Species of gastropod

Tiariturris libya is a species of small sea snail, a marine gastropod mollusk in the family Pseudomelatomidae.

==Description==
The length of the shell varies between 50 mm and 65 mm.

(Original description) The solid shell is fusiform. The apex is eroded. The surface is white, covered with a blackish olive periostracum. The shell has about seven (decollate) whorls. The suture is strongly appressed and obscure. The anal fasciole is wide, smooth and concave. The sulcus is wide and shallow, close to the suture.
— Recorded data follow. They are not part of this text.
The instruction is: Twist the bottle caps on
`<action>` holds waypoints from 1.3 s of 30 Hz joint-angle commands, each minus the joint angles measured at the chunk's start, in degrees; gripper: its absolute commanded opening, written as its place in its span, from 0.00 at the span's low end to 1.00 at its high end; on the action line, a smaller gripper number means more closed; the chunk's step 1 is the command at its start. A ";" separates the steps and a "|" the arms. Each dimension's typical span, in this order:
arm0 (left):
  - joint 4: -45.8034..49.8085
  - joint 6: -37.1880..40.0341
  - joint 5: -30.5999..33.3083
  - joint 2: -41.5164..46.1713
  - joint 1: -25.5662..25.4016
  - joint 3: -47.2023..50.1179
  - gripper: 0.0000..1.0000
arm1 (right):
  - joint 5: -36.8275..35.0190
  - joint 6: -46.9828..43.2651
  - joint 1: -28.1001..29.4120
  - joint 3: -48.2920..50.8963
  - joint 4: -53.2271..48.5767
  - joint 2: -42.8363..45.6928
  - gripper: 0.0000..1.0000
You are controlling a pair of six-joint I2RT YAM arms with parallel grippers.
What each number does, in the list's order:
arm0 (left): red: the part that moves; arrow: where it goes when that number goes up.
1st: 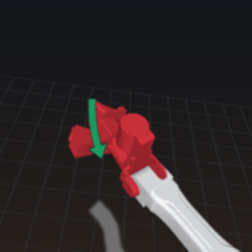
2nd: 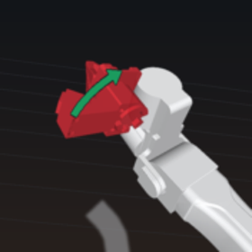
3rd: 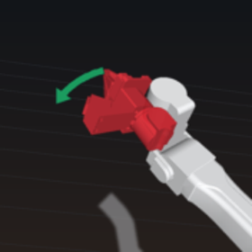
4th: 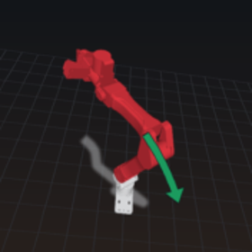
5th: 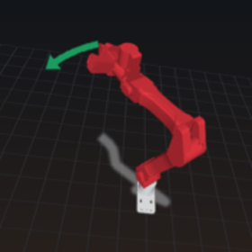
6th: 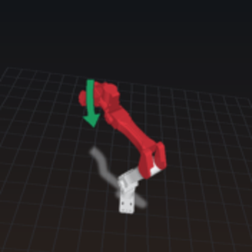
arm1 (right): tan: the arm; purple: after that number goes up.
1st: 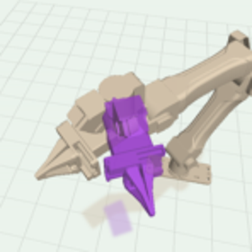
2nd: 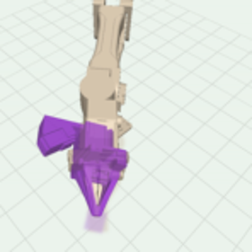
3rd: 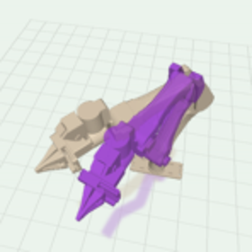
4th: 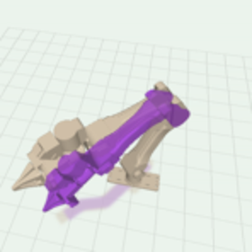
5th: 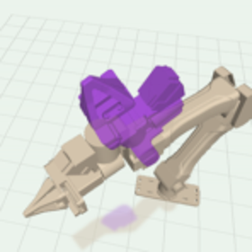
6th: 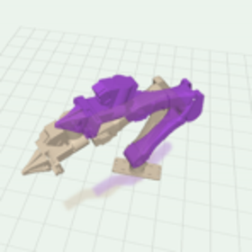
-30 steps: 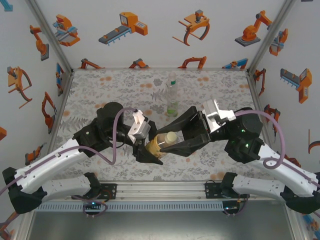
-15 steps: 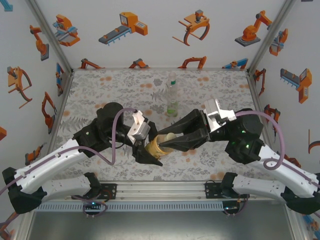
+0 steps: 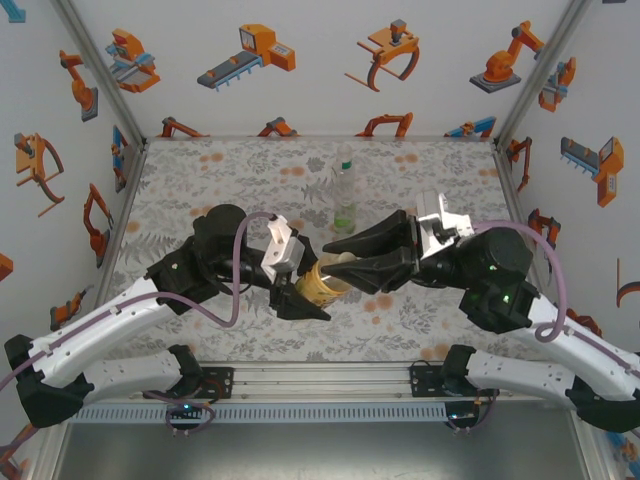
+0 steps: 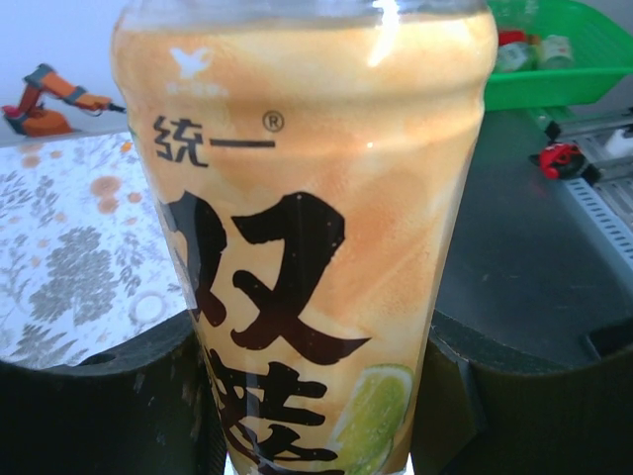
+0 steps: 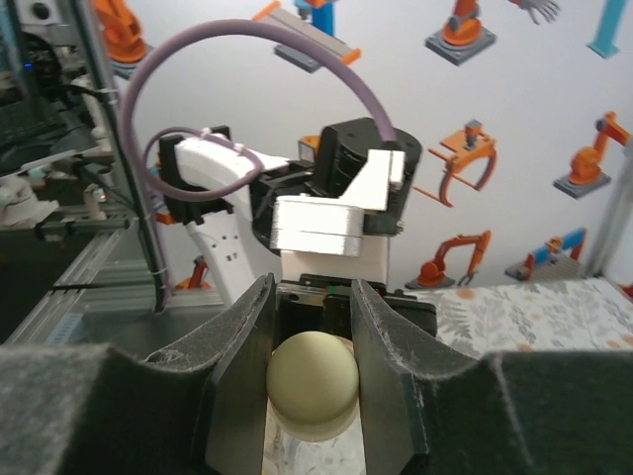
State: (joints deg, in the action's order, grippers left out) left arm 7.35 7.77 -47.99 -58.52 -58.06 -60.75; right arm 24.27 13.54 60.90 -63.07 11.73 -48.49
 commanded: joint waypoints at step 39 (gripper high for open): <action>6.15 7.18 20.01 3.34 -0.16 1.45 0.00 | -48.72 26.97 8.85 -20.07 -46.22 -4.09 0.56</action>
State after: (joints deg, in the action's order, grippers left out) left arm 13.13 12.38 -24.45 -56.18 -58.26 -58.41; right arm -26.98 41.41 70.11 -80.14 -27.18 -53.71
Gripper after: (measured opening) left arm 0.545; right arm 0.547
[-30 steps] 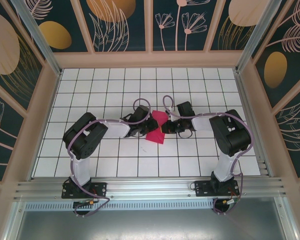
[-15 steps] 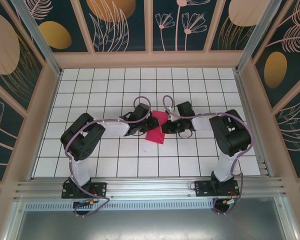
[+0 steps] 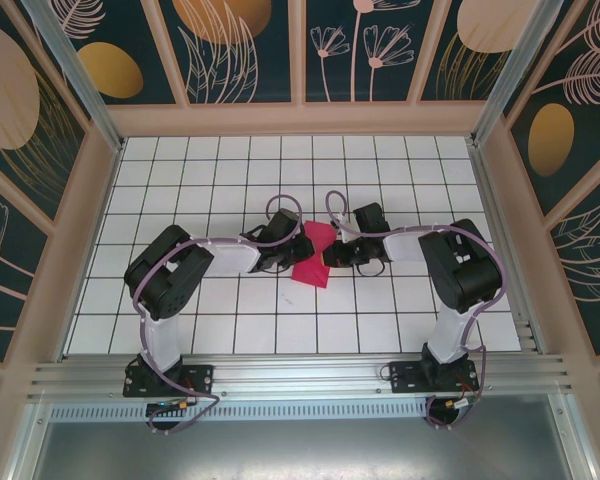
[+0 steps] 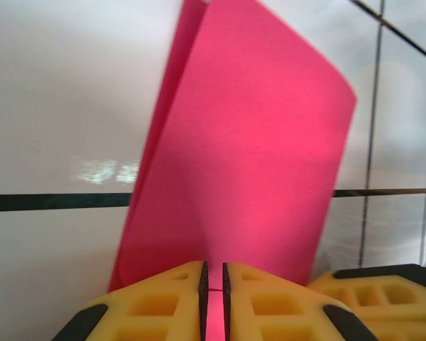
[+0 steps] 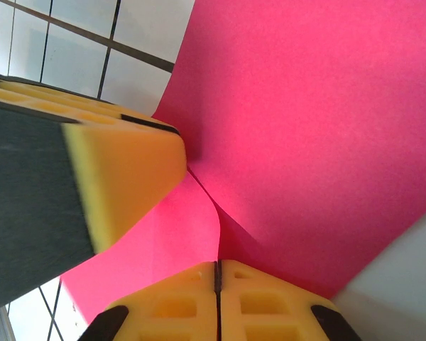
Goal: Fold a paper plane with a square sheet of paper (pick it up from the middle)
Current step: Fold the triangle a second time at the center of the table.
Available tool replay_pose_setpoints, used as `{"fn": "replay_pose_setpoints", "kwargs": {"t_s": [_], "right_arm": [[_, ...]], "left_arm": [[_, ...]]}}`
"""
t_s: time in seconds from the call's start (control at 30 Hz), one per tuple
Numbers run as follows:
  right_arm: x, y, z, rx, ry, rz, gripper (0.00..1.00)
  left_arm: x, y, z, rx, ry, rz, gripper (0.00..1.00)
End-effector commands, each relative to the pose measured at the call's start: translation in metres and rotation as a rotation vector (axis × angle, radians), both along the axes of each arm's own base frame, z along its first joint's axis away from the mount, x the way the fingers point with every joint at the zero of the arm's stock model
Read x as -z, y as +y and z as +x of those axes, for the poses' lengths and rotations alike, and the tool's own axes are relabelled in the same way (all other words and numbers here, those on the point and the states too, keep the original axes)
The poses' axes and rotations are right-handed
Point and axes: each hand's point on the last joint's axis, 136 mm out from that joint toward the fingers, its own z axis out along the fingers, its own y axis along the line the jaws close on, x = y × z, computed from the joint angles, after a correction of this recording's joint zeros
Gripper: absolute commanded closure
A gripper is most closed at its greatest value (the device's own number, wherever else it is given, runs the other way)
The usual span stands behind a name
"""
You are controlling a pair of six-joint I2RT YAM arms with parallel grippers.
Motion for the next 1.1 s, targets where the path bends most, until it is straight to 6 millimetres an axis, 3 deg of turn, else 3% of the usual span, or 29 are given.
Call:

The spiral sculpture consists of a few feeble threads on the earlier whorls. The axial sculpture consists of (on the penultimate whorl nine or ten. on the body whorl only three or four) short prominent riblets extending from the fasciole protractively forward to the succeeding suture on the spire. On the body whorl there is on the later part only an angle at the anterior edge of the fasciole. The base is moderately convex. The aperture is narrow, with a deep anal sulcus and a prominently arcuate, thin, sharp-edged outer lip. The inner lip shows a thin layer of white callus. The columella is thick and solid, attenuated in front. The axis is not pervious. The siphonal canal is short, wide and not recurved.

==Distribution==
This marine species occurs from Baja California, Mexico to Peru.